The Washington Blade’s News Editor Joey DiGuglielmo tries to respond to Savage in their blog, but actually perpetuates a lot of the misinformation Savage spreads in the first place. DiGulielmo writes:

“…what HIV experts have often told me is that gay men who contract HIV in the ’00s almost always have done so by taking needless sexual risks. My friend Dane, who’s also well read on the topic, has even said that any gay man who contracts HIV these days is pretty much always making irresponsible sexual decisions.”

What? “My friend Dane who is well read on the topic?” I know he was writing for the blog and not the paper, but how does that pass as substantive expertise? Is the blog not held to similar standards as the paper? Doesn’t the news editor have access to sources (in DC, land of the policy wonks, to boot!) who could answered some quick questions on this? Even dropping by the CDC’s website would have given more useful information and data.

So that’s the bad news. Literally, and figuratively.

The good news, you ask? Thank GOD for GMHC Executive Director Dr. Marjorie Hill’s letter to the NYT’s story, which sheds some real light on a few contributing factors to the rising numbers.

Young gay men need real support and education before they have been infected and when they are at greatest risk. Research shows that key resiliency factors for gay youth are family acceptance and school-based interventions, such as gay-straight alliances and anti-bullying initiatives.

Sadly, when the New York City Council passed the Dignity for All Students Act ensuring these protections, Mayor Michael R. Bloomberg vetoed it. When the Council overrode his veto, Mr. Bloomberg chose not to carry out the law.
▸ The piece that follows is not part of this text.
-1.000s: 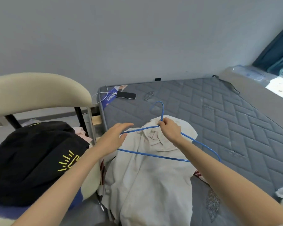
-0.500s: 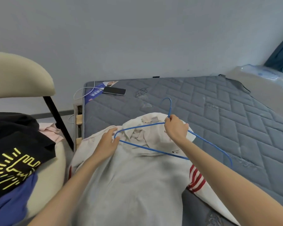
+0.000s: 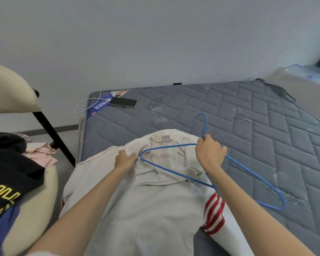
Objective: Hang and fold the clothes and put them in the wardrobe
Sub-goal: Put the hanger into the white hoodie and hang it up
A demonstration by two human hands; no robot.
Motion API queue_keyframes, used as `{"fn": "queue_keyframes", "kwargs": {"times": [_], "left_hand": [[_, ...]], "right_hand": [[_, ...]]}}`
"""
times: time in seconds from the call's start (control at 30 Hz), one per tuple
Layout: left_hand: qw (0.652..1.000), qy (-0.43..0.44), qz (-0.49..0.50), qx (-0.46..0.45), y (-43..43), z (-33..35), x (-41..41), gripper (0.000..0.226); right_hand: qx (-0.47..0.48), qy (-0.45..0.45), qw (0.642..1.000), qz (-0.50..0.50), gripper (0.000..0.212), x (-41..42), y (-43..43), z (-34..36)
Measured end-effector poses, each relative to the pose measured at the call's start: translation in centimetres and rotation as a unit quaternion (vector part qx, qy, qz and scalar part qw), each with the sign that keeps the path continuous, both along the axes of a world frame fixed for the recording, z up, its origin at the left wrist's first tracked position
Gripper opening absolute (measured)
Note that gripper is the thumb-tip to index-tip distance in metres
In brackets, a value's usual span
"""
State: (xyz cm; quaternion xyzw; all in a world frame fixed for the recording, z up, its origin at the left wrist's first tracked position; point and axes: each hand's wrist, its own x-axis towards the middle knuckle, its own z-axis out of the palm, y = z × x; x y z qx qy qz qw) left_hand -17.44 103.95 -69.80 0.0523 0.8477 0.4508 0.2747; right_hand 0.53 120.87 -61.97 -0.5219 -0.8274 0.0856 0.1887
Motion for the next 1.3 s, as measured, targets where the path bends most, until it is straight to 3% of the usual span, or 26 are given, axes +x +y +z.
{"fn": "queue_keyframes", "kwargs": {"times": [0.13, 0.27, 0.6, 0.77, 0.93, 1.0, 1.13, 1.3], "left_hand": [[0.999, 0.032, 0.024, 0.008, 1.1, -0.4, 0.5, 0.028], [0.994, 0.077, 0.003, 0.078, 1.0, 0.1, 1.0, 0.006], [0.976, 0.073, -0.091, 0.186, -1.6, 2.8, 0.4, 0.008], [0.973, 0.053, -0.089, 0.207, -2.8, 1.7, 0.0, 0.006], [0.984, 0.044, -0.082, 0.154, -3.8, -0.2, -0.1, 0.015], [0.983, 0.048, -0.128, 0.124, -4.0, -0.8, -0.1, 0.022], [0.969, 0.058, -0.234, 0.056, -4.2, -2.1, 1.0, 0.047], [0.962, 0.192, -0.194, 0.006, -3.9, -2.1, 2.8, 0.025]], "right_hand": [[-0.019, -0.010, 1.000, 0.004, 0.021, 0.0, 0.4, -0.9], [-0.086, 0.013, 0.995, 0.053, 0.026, -1.3, -0.3, -1.3], [-0.293, 0.025, 0.949, 0.118, 0.022, -10.6, -3.1, -3.7], [-0.406, 0.131, 0.895, 0.133, 0.033, -14.3, -5.0, -5.8], [-0.375, 0.173, 0.901, 0.133, 0.028, -15.6, -5.9, -6.2], [-0.365, 0.168, 0.902, 0.157, 0.017, -15.7, -5.6, -5.8], [-0.342, 0.131, 0.911, 0.190, 0.031, -13.8, -4.1, -5.6], [-0.299, 0.121, 0.926, 0.197, 0.023, -8.9, -2.7, -5.6]]}}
Our political leaders bemoan the continued spread of H.I.V. Yet when faced with real opportunities to address homophobia and other root causes of the epidemic, these same leaders fail us. It’s time that we recognize antigay bias for the public health threat that it is and seek its eradication.

All this could have been avoided if the original news story had gone one step further in explaining the structural interventions that would be useful for young Black and Latino gay men, and less stigma and blame.